Enforcement of the Act will be a serious issue for businesses operating in Brazil, and in many respects it will place Brazil at the forefront of global anti-corruption enforcement efforts. For Mr Drago, the Act is vital given the deep-seated corruption currently at work in Brazil. However, the reality of enforcement efforts will truly define Brazil’s role in the war on corruption. “Corruption in Brazil is widespread,” he says. “In our view, it is not the enactment of a new law that will change culture and reduce corruption practices, but rather its effective enforcement. Thus, much will depend on how the Public Administration and the Public Prosecutor’s Office will enable their personnel to enforce the new law, how the judiciary branch will interpret and apply the new legislation, and how much new legislation strengthens or weakens its provisions. At the end of the day, the business community will respect the new law, prepare internal polices and monitor employee practices to the extent the new law is effectively enforced.” 

There appears to be a belief within Brazil that the country’s desire to effectively enforce the Act will define Brazil’s position on combating bribery and corruption. “This new law not only changes the country’s regulatory framework, but brings the country closer to OECD Anti-Bribery Convention requirements,” notes Ms Catlett. “That said, a law alone will not be sufficient to counter corruption in Brazil. It will be important for the country to enforce the law and create a precedent highlighting its importance and the country’s commitment to its application.” 

The signing of Brazil’s Act into law is another indication to multinational companies that they can no longer assume that compliance and bribery issues in emerging markets can be resolved simply by dealing with the US and UK authorities.
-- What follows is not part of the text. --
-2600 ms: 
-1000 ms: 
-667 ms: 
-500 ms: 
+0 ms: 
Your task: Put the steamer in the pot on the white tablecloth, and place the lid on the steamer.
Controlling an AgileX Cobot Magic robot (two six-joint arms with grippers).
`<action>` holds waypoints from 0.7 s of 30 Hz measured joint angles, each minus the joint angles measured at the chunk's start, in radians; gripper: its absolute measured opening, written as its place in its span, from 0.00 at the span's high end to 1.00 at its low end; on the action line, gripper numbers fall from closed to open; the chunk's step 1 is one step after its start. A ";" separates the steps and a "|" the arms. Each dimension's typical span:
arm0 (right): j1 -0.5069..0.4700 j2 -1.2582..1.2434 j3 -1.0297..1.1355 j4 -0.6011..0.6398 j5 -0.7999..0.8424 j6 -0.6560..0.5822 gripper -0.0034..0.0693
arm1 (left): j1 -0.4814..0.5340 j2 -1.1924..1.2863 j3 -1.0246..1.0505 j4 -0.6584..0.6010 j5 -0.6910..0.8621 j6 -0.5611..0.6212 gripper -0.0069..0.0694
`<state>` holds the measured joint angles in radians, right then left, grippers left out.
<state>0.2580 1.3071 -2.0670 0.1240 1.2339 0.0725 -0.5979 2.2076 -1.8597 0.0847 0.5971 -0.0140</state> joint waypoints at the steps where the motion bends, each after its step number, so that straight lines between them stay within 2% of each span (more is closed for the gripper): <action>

Emerging markets are arming their own prosecutors with tools to combat bribery and corruption in their own jurisdictions. 

Given the strength of feeling among the Brazilian people, it is unlikely that we will see a reduction in efforts to prosecute bribery and corruption in the near future. As Brazil enters a crucial period in its history, questions remain regarding the degree to which the country will continue to emphasise its anti-corruption agenda. 2014 is a momentous year for Brazil – not only is the World Cup imminent, but it is also an election year. As the World Cup draws near, all public expenses related to the tournament will be disclosed, and when viewed in the context of 2013’s public protests, that could be a decisive moment for the future of Brazil’s economic development.